> [Your objective] Set the data down again, exactly as it reads, but without the pictures.

- Opening Delimiter -

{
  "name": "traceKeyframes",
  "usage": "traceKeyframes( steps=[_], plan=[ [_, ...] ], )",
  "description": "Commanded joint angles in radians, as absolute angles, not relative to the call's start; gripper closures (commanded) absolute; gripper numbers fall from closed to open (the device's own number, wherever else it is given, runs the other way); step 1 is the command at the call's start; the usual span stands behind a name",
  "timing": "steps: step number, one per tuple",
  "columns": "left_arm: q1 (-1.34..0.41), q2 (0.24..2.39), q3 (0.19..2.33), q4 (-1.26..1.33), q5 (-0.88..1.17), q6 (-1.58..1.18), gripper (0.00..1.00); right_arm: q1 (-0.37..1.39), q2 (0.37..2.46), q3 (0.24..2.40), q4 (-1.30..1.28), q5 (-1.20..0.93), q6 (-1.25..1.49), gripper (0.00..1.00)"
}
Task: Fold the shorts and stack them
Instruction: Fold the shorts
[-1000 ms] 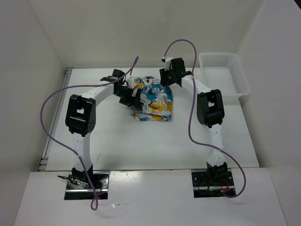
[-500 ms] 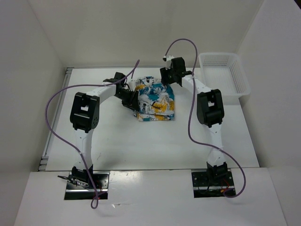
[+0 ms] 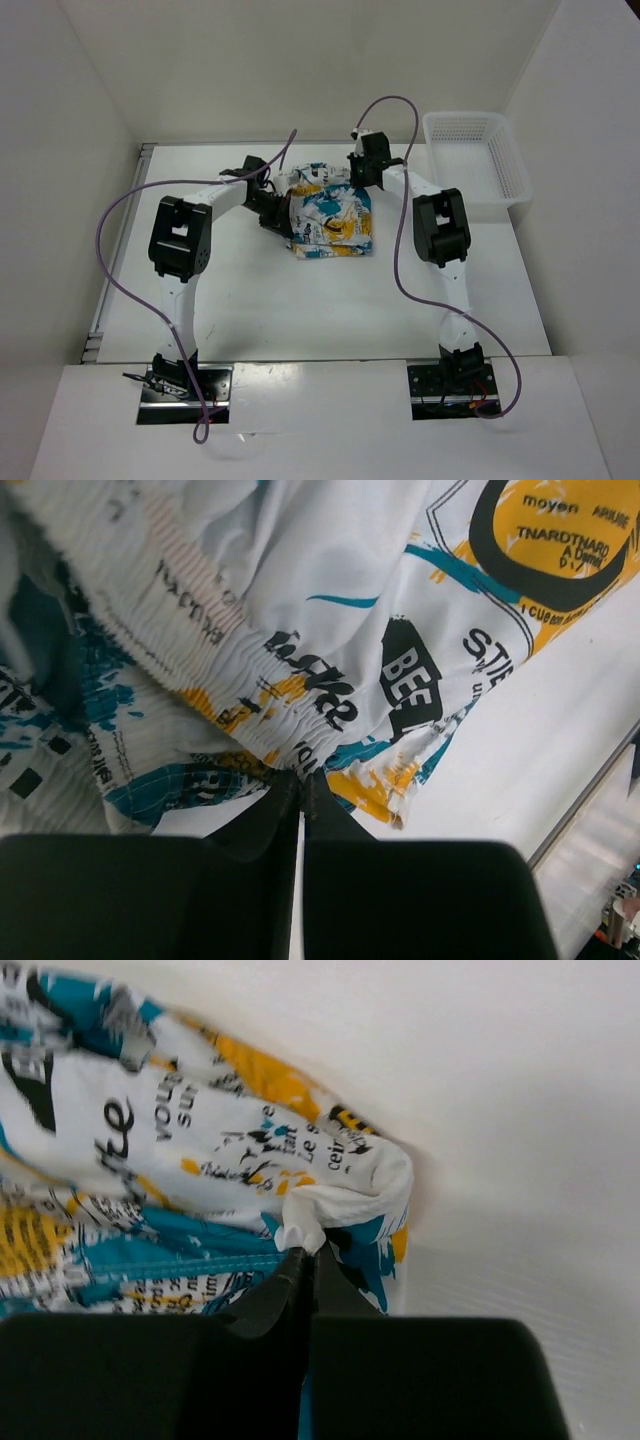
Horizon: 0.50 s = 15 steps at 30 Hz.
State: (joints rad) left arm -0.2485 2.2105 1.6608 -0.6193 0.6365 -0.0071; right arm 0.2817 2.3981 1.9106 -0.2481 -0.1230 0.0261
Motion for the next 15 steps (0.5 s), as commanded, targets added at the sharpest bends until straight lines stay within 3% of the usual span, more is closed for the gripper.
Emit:
traceKeyframes(
  steps=[1,11,12,13,15],
  plan=[
    [-0.268,2.163,1.617,-0.730,0.626,0.000,1.00,0.267,2.430,2.012,-0.187,0.029,0.190,1.00],
    [-0.313,2.184,1.575,-0.827,0.555,0.000,0.97,0.276,2.473,2.125,-0.212,0.132,0.296,1.00],
    [-0.313,2.184,1.575,-0.827,0.555,0.000,0.88,0.276,2.473,2.125,-0.212,0.114,0.279,0.97],
    [-0.313,2.184,1.586,-0.827,0.555,0.000,0.64,0.276,2.473,2.111,-0.212,0.083,0.267,0.79],
    [-0.313,2.184,1.617,-0.836,0.555,0.000,0.37,0.276,2.448,2.099,-0.202,0.040,0.220,0.53]
  ],
)
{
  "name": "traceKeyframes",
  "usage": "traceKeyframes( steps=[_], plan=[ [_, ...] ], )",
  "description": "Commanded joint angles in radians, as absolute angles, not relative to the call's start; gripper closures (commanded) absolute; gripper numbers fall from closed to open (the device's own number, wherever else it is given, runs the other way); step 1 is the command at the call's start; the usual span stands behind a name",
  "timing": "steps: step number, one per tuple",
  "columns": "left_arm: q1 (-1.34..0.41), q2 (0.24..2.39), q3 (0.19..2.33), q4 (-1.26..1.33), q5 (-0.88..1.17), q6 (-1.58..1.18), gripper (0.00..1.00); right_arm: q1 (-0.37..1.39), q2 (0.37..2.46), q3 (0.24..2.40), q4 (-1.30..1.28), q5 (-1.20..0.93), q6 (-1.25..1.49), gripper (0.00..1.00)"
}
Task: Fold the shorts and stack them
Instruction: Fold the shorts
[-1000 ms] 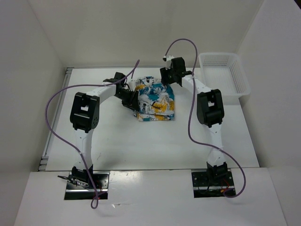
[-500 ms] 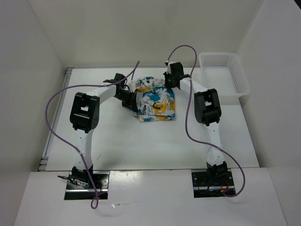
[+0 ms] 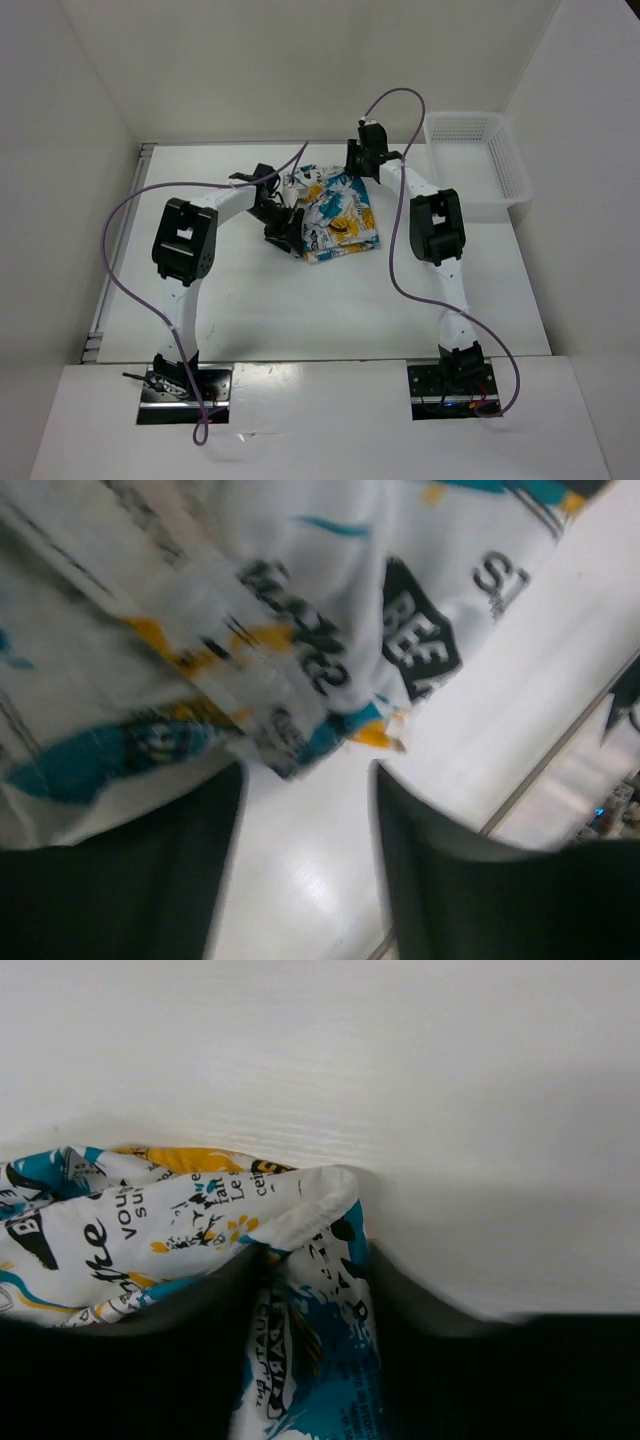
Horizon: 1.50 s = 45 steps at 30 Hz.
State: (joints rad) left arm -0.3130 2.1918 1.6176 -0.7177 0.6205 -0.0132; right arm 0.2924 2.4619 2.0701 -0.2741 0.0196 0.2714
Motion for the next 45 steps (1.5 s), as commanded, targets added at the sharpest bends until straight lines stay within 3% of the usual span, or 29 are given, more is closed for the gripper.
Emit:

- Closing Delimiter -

> [Task result]
{
  "name": "traceKeyframes",
  "usage": "traceKeyframes( steps=[_], plan=[ [_, ...] ], )",
  "description": "Commanded joint angles in radians, as absolute angles, not relative to the call's start; gripper closures (commanded) absolute; gripper numbers fall from closed to open (the device's own number, wherever else it is given, runs the other way); step 1 is the command at the call's start; the usual span stands behind a name",
  "timing": "steps: step number, one per tuple",
  "columns": "left_arm: q1 (-1.34..0.41), q2 (0.24..2.39), q3 (0.19..2.33), q4 (-1.26..1.33), q5 (-0.88..1.17), q6 (-1.58..1.18), gripper (0.00..1.00); right_arm: q1 (-0.37..1.39), q2 (0.37..2.46), q3 (0.24..2.40), q4 (-1.30..1.28), q5 (-1.20..0.93), q6 (-1.25..1.49), gripper (0.00..1.00)"
}
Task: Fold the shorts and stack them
Instruction: Fold the shorts
[-1000 ms] 
[-500 ms] 
[+0 ms] 
Horizon: 0.50 s = 15 steps at 30 Hz.
State: (joints rad) left arm -0.2485 2.2105 1.6608 -0.6193 0.6365 -0.0071; right arm 0.2817 2.3981 1.9106 -0.2481 -0.1230 0.0261
Motion for the next 15 steps (0.5 s), as commanded, targets added at the sharpest bends until straight lines stay within 3% of the usual span, more is closed for the gripper.
Emit:
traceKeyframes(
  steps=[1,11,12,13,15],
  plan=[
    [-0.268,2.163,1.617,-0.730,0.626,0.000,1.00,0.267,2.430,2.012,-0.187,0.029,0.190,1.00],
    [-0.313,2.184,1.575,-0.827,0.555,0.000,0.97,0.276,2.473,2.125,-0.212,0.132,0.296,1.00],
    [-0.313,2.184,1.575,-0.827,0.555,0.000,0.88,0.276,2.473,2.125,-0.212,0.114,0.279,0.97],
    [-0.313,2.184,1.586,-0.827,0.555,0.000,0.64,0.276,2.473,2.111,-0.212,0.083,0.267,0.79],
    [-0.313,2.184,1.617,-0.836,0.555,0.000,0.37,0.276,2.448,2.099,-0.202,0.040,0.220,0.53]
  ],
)
{
  "name": "traceKeyframes",
  "usage": "traceKeyframes( steps=[_], plan=[ [_, ...] ], )",
  "description": "Commanded joint angles in radians, as absolute angles, not relative to the call's start; gripper closures (commanded) absolute; gripper numbers fall from closed to open (the device's own number, wherever else it is given, runs the other way); step 1 is the command at the call's start; the usual span stands behind a name",
  "timing": "steps: step number, one per tuple",
  "columns": "left_arm: q1 (-1.34..0.41), q2 (0.24..2.39), q3 (0.19..2.33), q4 (-1.26..1.33), q5 (-0.88..1.17), q6 (-1.58..1.18), gripper (0.00..1.00); right_arm: q1 (-0.37..1.39), q2 (0.37..2.46), q3 (0.24..2.40), q4 (-1.30..1.28), q5 (-1.20..0.93), q6 (-1.25..1.49), gripper (0.00..1.00)"
}
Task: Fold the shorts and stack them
Instruction: Fold the shorts
[-1000 ms] 
[-500 ms] 
[+0 ms] 
Horizon: 1.50 s = 45 steps at 30 Hz.
State: (joints rad) left arm -0.3130 2.1918 1.6176 -0.7177 0.6205 -0.0132; right arm 0.2924 2.4619 2.0701 -0.2741 0.0196 0.2714
Motion for the next 45 steps (1.5 s), as commanded, targets added at the sharpest bends until straight lines stay within 3% of the usual span, or 29 are given, more is closed for the gripper.
Emit:

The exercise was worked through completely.